L'annonce a sonné comme un coup de tonnerre. Iliad, maison-mère de Free, a proposé 15 milliards de dollars (soit près de 11,2 milliards d'euros) pour mettre la main sur 56,6% du capital de T-Mobile US, quatrième plus grand opérateur télécoms aux Etats-Unis avec près de 45 millions de clients, derrière Sprint, Verizon et AT&T, le colosse du marché. Une opération d'ailleurs confirmée par Xavier Niel, PDG de Free (8 millions d'abonnés), qui voit là une excellente occasion de positionner son entreprise sur un marché où il était jusqu'alors totalement absent : les Etats-Unis. 

Oui mais voilà, plusieurs grains de sable pourraient venir enrayer la mécanique de l'opération imaginée par Iliad. Tout d'abord, le groupe français n'est pas le seul prétendant au rachat de T-Mobile US. Ainsi, le troisième opérateur, Sprint, est également entré en discussions avec T-Mobile US depuis plusieurs mois. Et si les lois anti-concentration américaines pourraient jouer en faveur de l'opérateur français face à Sprint, il n'en reste pas moins qu'Iliad n'est valorisé qu'à 12 milliards d'euros. Une valeur conséquente, certes, mais bien en-deça de celle de T-Mobile US qui s'élève à près de 18,5 milliards d'euros (25 milliards de dollars). Et pour de telles acquisitions, rares sont les David à avaler les Goliath.

Ensuite, sur les modalités du rachat en lui-même, les doutes sont permis quant à la crédibilité d'une telle offre.
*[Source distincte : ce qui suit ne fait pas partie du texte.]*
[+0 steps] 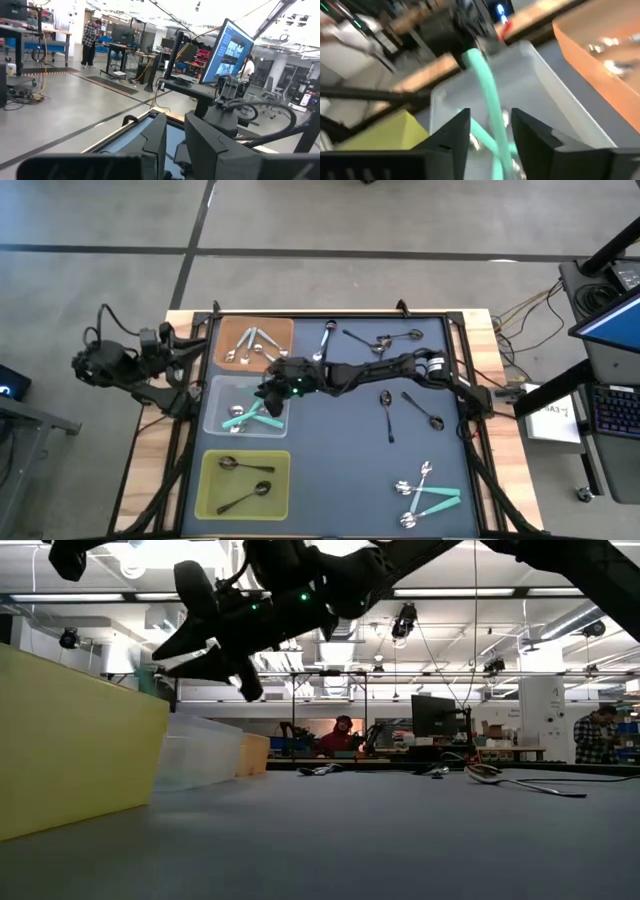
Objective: Sort silverware by color (type)
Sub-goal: Put the light green spoon into the transparent bin, then put the black spoon into the yellow bin
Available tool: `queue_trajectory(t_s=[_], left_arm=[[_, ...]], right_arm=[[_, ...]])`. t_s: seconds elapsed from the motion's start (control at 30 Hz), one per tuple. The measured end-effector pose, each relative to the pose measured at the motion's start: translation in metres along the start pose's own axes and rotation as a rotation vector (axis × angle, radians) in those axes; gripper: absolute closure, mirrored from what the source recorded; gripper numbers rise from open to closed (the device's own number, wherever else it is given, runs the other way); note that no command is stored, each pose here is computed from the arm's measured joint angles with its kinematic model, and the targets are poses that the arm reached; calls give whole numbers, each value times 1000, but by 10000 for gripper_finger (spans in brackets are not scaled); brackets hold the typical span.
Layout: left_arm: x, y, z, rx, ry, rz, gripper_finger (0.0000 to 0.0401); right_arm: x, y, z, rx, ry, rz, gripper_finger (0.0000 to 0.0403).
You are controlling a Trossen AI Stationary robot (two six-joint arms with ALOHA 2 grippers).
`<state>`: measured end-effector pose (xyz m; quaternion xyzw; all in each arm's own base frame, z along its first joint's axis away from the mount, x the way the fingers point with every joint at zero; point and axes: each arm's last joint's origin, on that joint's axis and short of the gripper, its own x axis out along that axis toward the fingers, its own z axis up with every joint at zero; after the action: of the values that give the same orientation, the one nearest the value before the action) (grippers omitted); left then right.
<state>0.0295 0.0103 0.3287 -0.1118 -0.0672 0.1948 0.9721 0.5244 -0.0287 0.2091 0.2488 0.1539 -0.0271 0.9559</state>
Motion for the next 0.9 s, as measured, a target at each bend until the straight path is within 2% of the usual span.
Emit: queue_trajectory(t_s=[0.1, 0.2, 0.37, 0.5, 0.63, 0.77, 0.9], left_arm=[[-2, 1, 3, -1, -2, 0, 349], [-3, 2, 5, 1, 0, 0, 349], [-3, 2, 4, -9, 3, 0, 349], [-2, 1, 2, -17, 10, 1, 349], [-1, 1, -2, -12, 30, 5, 349], [-1, 2, -7, -22, 74, 13, 349], [-1, 3, -13, -17, 120, 24, 349]], right_arm=[[-4, 3, 7, -28, 122, -63, 248], [-18, 8, 21, -79, 290, -146, 238], [-56, 12, 34, -134, 592, -437, 245], [-78, 2, 21, -175, 781, -699, 253], [-95, -10, -4, -142, 951, -872, 257], [-118, -17, -32, -100, 1038, -966, 255], [-151, -18, -50, 57, 981, -992, 253]])
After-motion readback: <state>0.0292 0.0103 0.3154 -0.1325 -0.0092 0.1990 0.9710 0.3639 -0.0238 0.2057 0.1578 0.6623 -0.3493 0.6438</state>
En effet, Iliad propose de mettre sur la table plus de 11 milliards d'euros, en numéraire, combinant fonds propres et dette. Le hic ? Le montant des fonds propres apportés serait « seulement » de 2 milliards d'euros contre une dette qui pourrait représenter une somme abyssale de plus de 9 milliards d'euros. Il se murmure qu'Iliad bénéficierait du soutien de plusieurs établissements bancaires pour le soutenir dans cette opération, à savoir BNP Paribas et HSBC, selon Reuters.

La proposition de rachat de T-Mobile US par Iliad sanctionnée en Bourse

Quoi qu'il en soit, l'offre proposée par Iliad apparaît bien inférieure à celle que proposerait Sprint (près de 32 milliards de dollars). Pas sûr dans ces conditions que les actionnaires de T-Mobile US, dont Deutsche Telecom qui possède à ce jour 67% de l'opérateur américain, se jettent à corps perdu dans les bras d'Iliad. « Nous sommes sceptiques que T-Mobile et ses actionnaires, incluant Deutsche Telecom, vont trouver cette offre attractive », ont indiqué les analystes de Credit Suisse au Wall Street Journal. « Cette proposition pourrait mettre la pression sur Sprint pour bouger plus rapidement que prévu. »

La proposition de rachat de T-Mobile US par Iliad a aussi été mal accueillie par le marché. A Paris, l'action de l'opérateur français s'est ainsi offert une frayeur en dévissant en début de séance ce matin jusqu'à plus de 10%. Ce qui n'a pas empêché Fleur Pellerin, ex-première dame du Numérique, de se satisfaire dans un tweet de cette opération : « Bravo à Xavier Niel qui incarne l'esprit de conquête dont nous avons besoin ! ». Outre-Atlantique, l'annonce du français a été accueuillie de façon plus contrastée, avec une hausse de 6,5% de l'action T-Mobile US à Wall Steet tandis que dans le même temps, celle de Sprint a reculé de 5.3%.

Cette annonce surprise de l'acquisition de T-Mobile US par Iliad, intervient quelques semaines après l'échec des négociations de ce dernier pour racheter Bouygues Telecom. La maison mère de Free aurait-elle si besoin de brûler son cash en ce moment alors qu'elle investit déjà des sommes astronomiques dans ses infrastructures 4G ? En tout cas, si une telle opération réussissait, Iliad signerait là la plus grosse acquisition depuis sa création, loin devant celle d'Alice en 2008 pour 750 millions d'euros.